▶ _REQUIRED ACTION_: Filter the material, keeping only lines with the word "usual".

= Beginning of Section =

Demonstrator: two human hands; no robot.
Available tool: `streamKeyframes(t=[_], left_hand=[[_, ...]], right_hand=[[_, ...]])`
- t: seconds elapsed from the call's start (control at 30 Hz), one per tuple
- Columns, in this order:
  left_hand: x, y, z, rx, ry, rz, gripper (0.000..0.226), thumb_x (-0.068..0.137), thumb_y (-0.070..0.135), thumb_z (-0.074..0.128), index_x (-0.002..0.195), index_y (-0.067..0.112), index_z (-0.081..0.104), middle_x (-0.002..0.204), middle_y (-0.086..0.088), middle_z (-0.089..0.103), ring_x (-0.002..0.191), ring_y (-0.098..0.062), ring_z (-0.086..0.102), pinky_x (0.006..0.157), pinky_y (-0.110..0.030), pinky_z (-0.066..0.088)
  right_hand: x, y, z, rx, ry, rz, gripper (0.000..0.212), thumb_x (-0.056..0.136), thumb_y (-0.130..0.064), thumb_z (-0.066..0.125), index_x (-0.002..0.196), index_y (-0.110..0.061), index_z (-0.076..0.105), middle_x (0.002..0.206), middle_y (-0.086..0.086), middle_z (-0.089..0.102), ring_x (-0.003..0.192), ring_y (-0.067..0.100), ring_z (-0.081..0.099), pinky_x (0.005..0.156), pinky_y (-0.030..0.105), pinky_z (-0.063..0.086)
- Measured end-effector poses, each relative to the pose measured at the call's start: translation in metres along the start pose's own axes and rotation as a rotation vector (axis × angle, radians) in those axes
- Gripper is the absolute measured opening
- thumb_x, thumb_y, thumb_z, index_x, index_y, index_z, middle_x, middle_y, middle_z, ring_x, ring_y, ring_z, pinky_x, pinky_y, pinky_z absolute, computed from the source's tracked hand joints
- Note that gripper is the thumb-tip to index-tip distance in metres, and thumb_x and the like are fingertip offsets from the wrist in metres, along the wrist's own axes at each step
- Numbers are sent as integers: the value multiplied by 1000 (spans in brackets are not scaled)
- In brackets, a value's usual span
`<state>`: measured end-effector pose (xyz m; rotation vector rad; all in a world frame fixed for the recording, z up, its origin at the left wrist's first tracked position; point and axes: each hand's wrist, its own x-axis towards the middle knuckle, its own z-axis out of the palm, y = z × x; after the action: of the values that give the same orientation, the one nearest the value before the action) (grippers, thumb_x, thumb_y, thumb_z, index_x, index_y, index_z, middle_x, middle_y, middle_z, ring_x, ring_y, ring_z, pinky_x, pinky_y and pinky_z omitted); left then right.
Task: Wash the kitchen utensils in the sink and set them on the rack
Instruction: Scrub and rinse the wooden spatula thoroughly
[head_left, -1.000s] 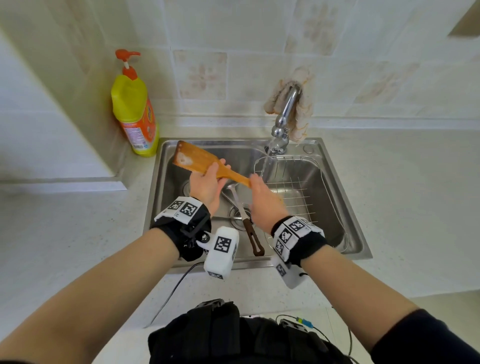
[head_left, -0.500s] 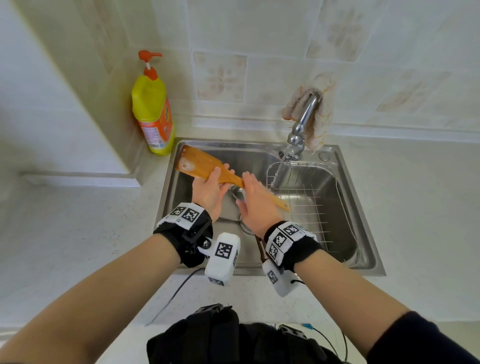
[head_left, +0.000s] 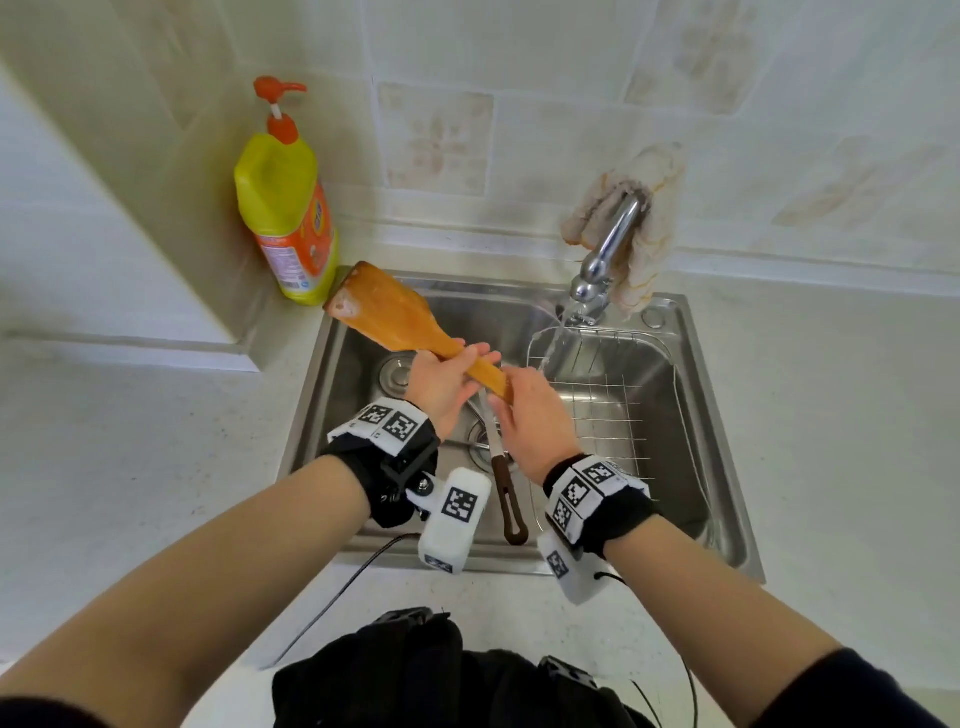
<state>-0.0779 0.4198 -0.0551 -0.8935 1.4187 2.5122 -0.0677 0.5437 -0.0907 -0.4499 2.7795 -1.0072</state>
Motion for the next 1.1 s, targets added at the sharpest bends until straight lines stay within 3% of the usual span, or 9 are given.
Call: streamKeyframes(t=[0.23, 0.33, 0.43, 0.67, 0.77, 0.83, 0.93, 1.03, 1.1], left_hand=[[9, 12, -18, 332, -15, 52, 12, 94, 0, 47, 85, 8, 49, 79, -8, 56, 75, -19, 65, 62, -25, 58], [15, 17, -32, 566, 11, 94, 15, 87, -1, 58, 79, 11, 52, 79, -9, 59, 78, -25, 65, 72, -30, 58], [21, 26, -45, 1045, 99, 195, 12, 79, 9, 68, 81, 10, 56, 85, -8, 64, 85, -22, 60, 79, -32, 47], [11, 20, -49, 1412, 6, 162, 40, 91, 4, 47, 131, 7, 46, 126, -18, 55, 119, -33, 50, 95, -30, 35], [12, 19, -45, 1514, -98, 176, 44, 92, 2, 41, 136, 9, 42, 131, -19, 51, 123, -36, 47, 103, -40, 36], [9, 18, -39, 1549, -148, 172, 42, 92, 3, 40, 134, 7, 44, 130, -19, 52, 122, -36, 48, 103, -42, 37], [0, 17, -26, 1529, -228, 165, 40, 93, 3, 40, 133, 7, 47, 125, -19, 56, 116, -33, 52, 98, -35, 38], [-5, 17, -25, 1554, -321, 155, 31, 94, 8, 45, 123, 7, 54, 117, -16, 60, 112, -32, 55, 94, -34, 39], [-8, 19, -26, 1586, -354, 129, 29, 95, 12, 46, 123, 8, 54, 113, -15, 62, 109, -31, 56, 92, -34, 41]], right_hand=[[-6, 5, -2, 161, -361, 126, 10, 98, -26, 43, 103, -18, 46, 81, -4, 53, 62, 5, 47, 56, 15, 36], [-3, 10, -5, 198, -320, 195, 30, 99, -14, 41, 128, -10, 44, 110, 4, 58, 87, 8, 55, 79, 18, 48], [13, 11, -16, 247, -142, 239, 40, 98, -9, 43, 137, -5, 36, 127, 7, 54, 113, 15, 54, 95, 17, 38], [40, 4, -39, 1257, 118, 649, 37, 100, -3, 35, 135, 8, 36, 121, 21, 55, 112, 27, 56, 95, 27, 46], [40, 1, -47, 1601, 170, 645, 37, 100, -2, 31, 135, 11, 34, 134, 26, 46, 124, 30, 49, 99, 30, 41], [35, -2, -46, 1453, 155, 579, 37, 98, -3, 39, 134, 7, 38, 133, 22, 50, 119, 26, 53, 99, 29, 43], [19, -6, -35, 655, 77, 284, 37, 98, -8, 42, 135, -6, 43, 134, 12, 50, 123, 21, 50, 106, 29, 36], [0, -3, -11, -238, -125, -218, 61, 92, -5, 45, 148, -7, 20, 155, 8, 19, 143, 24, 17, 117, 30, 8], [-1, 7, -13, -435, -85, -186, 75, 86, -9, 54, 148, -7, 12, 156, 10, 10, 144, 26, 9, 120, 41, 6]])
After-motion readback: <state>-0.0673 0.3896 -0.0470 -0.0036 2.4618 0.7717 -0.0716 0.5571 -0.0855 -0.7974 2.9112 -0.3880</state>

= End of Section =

▶ _OUTPUT_:
- In brackets, a value's usual span
Motion for the next 1.1 s, targets added at the sharpest bends until straight lines stay within 3% of the usual span, or 9 are given.

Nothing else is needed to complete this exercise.